What you are asked to do: Write out, word for word and with no pictures, each line below from the one containing "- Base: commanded" through the one containing "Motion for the", both included, and no other line.

Stored data:

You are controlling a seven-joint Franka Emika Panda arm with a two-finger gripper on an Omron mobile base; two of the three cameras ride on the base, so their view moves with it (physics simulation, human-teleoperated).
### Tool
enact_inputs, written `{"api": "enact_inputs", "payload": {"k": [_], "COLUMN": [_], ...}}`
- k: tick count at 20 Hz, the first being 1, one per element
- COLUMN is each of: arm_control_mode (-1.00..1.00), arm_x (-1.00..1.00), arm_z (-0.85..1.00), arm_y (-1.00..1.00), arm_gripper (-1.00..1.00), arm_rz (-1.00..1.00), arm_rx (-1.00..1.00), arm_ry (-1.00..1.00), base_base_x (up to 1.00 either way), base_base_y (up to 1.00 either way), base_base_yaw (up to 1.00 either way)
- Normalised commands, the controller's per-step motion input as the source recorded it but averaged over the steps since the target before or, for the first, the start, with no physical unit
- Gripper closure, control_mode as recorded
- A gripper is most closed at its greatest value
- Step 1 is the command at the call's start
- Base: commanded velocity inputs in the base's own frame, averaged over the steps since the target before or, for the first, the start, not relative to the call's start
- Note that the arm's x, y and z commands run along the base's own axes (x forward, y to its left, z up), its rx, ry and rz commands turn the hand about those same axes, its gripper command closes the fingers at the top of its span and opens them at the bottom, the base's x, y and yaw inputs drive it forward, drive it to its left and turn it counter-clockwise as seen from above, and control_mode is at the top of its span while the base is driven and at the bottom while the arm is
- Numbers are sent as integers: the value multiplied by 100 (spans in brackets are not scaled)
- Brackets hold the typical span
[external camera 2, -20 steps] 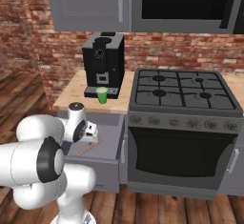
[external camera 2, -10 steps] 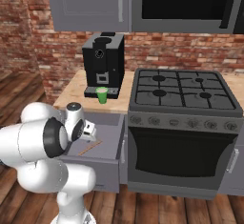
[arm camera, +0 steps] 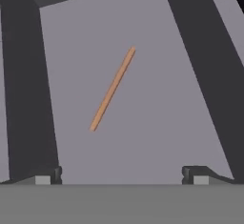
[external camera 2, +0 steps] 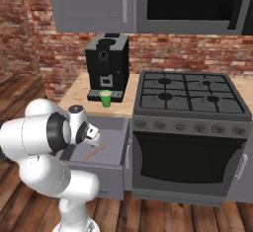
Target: Pick up the straw from the right drawer and put it inside the smoothie cup.
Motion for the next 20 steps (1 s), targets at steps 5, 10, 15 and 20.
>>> {"api": "enact_inputs", "payload": {"k": [5, 10, 15, 20], "arm_control_mode": [-100, -100, -100, -100], "arm_x": [12, 18, 18, 14], "arm_z": [-5, -11, -16, -21], "arm_y": [0, -11, -6, -1], "arm_gripper": [-100, -100, -100, -100], "arm_rz": [-14, -9, -6, -4], "arm_rx": [0, 0, 0, 0], "arm_ry": [3, 3, 6, 6], "base_base_x": [0, 0, 0, 0], "base_base_y": [0, 0, 0, 0], "base_base_yaw": [0, 0, 0, 0]}}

Response:
- Base: commanded velocity inputs in the base's own frame, averaged over the steps since the target before or, for the first, the start, not relative to the call's start
- Note that the arm's x, y and z commands run along the base's own axes (x forward, y to its left, z up), its rx, ry and rz commands turn the hand about those same axes, its gripper command closes the fingers at the top of its span and opens them at the bottom, the base's x, y and yaw inputs drive it forward, drive it to its left and turn it counter-clockwise as seen from above, and control_mode is at the top of its span while the base is driven and at the bottom while the arm is
- Numbers are sent as integers: the value multiplied by 100 (spans in brackets are not scaled)
- Brackets hold the typical span
[external camera 2, -20 steps] 
[external camera 2, -10 steps] 
[arm camera, +0 steps] 
[external camera 2, +0 steps] 
Target: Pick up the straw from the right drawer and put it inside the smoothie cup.
Motion for the next 20 steps (1 s), targets at steps 5, 10, 15 and 20.

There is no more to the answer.